Сурикова воспринимали как исторического живописца, исключительно даровитого мага - воскресителя прошлого. И он поверил, что он великий исторический живописец, чье достойное призвание - живописать великое, выдающееся, достопримечательно-славное в национальной истории. Он уверился, что этой своей магической силой, обеспечившей ему художественный триумф, он обязан своим сибирским генам - и он вернулся на родину раз, и два, и снова, и снова, чтобы вернуть ей свой долг и заново обрести себя в качестве слагателя живописных од, восславляющих героические деяния "за веру и отечество", - и бесславно потерял себя.
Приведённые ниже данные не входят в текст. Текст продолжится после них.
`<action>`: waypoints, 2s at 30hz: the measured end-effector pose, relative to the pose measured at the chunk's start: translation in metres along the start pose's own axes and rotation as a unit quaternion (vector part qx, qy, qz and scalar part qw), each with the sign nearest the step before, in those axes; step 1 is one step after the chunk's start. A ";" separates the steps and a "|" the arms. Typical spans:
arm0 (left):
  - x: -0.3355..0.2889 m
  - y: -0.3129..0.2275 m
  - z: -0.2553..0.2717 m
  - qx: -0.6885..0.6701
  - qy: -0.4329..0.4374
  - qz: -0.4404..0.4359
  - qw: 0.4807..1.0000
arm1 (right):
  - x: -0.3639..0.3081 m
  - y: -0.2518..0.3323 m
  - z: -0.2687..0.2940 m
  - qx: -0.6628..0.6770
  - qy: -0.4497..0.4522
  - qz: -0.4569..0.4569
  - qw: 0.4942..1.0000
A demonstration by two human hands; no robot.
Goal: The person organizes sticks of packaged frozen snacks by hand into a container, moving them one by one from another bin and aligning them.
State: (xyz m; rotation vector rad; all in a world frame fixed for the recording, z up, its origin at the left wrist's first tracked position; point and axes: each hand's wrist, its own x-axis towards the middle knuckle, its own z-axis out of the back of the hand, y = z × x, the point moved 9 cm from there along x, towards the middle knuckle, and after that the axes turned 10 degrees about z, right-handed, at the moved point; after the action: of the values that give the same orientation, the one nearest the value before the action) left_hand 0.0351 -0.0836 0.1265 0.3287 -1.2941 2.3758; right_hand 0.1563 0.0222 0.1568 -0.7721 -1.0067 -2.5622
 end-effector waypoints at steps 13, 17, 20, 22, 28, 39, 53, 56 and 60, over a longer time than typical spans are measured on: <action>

Если Иванов показал, как мир, человечество выглядят "в минуты роковые" исторических сдвигов, то Суриков показал, как выглядит Россия-Русь на тех же кризисных рубежах - и не в одном избранном моменте, а постоянно, всегда. Подобно Иванову, Суриков - не исторический живописец, в смысле живописец прошлого, а живописец Истории, но в ее национальном русском варианте. Истории как потока, фаталитета Времени в том смысле, что из него нельзя произвольно, волей и хотением "выйти", как нельзя и "войти". Но в этом качестве Суриков выразил общие, родовые, фундаментальные свойства исторической живописи как таковой. Василий Ключевский писал: "Предмет истории - то в прошедшем, что не проходит, как наследство, урок, неоконченный процесс, как вечный закон". Ключевский, в сущности, характеризует Историю, а вместе с тем и искусство рассказывания истории, как притчу. В этом смысле Суриков - настоящий и полный исторический живописец, отчего этот феномен не становится менее редким - именно в силу того, что он пишет не прошлое, а современность, которую знает, чувствует, видит в глаза, ощущая себя частью ее.
Ключевский (бывший, кстати, семью годами старше Сурикова, принадлежавший к тому же поколению и той же исторической эпохе) сформулировал не что иное, как парадокс истории. История - непреходящее, продолжающееся прошлое. Парадокс, в русской истории оборачивающийся трагедией. Его-то и осуществил Суриков в своем искусстве, будучи сам как личность воплощением этого парадокса.